_DATA FOR THE TASK_
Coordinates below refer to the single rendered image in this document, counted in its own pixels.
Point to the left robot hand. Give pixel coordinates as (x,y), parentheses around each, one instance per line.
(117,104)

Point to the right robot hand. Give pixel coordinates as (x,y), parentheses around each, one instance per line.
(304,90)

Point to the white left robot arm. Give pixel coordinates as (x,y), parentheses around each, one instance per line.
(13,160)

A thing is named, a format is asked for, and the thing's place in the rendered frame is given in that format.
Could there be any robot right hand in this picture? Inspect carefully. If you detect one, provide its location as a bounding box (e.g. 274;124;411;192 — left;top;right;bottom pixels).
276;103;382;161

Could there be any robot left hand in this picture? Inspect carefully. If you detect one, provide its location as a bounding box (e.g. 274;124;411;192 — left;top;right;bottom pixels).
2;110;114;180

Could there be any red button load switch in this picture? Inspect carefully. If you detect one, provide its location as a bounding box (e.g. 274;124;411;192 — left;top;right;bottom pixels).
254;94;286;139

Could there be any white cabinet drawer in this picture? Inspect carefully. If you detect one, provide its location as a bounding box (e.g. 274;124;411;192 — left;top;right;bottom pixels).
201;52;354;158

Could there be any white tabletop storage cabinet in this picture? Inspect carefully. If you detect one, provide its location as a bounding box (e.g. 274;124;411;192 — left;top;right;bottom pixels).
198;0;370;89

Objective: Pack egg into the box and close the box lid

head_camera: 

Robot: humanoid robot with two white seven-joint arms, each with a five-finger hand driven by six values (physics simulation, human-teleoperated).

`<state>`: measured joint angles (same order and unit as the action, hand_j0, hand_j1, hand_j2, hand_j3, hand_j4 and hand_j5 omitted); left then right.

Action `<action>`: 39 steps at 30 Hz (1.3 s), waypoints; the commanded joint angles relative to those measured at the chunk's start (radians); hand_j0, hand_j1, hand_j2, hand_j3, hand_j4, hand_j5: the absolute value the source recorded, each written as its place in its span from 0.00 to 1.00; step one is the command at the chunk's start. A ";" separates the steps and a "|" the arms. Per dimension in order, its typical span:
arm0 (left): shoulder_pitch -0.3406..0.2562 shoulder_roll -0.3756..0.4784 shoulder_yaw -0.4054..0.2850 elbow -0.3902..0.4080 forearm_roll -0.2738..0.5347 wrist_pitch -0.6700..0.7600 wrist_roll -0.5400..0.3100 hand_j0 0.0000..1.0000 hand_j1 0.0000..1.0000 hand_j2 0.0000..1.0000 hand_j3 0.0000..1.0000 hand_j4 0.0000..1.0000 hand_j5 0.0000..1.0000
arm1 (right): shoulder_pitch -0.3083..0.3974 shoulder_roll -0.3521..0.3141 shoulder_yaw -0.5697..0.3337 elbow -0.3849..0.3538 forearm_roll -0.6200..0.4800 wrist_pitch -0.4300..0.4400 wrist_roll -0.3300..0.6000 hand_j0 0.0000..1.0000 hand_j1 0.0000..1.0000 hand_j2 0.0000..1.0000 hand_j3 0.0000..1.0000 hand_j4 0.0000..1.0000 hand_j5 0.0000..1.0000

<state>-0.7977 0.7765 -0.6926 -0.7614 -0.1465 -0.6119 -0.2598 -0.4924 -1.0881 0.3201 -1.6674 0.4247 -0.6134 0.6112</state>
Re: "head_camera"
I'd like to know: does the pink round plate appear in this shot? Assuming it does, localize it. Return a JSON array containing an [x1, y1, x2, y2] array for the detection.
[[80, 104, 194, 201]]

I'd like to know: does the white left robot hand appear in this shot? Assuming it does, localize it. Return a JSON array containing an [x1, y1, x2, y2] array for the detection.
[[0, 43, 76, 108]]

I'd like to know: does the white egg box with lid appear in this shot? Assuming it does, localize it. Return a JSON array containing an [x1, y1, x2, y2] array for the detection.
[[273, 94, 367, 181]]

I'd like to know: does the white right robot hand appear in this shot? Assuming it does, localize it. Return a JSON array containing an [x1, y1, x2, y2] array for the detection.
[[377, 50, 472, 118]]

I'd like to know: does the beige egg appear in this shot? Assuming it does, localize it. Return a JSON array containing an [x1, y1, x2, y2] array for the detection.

_TASK PROMPT_
Word search in the records above: please count the lines holding "rendered" and state the count alone.

_SOLUTION BELOW_
2